• **About this exercise**
Only the lines below from the one with "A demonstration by" through the one with "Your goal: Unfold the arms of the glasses" are to be written out, exactly and without any images.

*** Given material Section Begins ***

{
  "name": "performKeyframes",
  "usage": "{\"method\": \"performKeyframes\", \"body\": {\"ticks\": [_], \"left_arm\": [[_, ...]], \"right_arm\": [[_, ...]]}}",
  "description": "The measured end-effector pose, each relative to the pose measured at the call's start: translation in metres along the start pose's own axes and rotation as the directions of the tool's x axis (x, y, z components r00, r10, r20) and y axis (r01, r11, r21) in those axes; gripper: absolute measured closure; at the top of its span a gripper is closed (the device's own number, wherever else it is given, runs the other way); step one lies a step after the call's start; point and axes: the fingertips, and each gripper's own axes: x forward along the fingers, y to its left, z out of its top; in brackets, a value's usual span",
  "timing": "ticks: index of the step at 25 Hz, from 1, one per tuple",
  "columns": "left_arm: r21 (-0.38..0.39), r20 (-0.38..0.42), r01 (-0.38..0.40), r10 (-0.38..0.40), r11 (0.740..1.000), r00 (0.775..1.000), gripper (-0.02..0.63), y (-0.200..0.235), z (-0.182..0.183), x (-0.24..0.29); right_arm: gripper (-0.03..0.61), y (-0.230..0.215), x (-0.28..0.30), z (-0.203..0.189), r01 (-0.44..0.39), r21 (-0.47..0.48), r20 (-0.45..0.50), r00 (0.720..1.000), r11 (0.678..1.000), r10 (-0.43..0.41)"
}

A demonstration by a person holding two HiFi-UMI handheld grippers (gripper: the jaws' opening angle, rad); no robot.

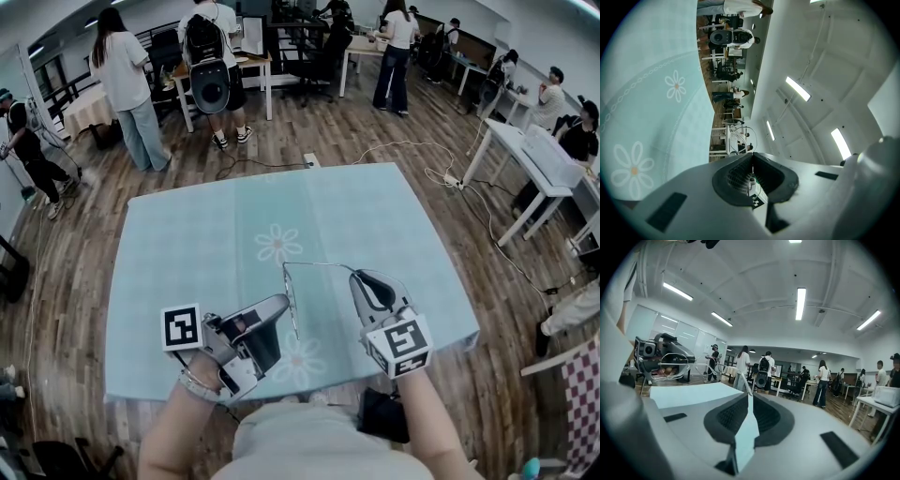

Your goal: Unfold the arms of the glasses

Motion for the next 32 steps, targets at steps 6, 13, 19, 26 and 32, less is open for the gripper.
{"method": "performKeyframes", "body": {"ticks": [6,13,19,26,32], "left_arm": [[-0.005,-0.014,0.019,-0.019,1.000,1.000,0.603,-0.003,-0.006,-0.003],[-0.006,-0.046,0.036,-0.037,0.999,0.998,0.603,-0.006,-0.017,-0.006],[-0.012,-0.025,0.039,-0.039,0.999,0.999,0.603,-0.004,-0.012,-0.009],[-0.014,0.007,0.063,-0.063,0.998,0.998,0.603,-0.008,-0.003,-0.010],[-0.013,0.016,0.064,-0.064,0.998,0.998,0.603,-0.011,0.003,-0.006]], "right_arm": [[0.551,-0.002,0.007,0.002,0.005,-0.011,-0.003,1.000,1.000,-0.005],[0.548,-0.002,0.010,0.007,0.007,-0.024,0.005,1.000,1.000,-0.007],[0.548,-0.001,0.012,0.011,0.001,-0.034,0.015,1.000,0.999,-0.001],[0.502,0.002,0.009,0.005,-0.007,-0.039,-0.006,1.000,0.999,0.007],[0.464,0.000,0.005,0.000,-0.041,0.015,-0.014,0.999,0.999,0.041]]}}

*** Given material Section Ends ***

• **Task response**
A demonstration by a person holding two HiFi-UMI handheld grippers (gripper: the jaws' opening angle, rad); no robot.


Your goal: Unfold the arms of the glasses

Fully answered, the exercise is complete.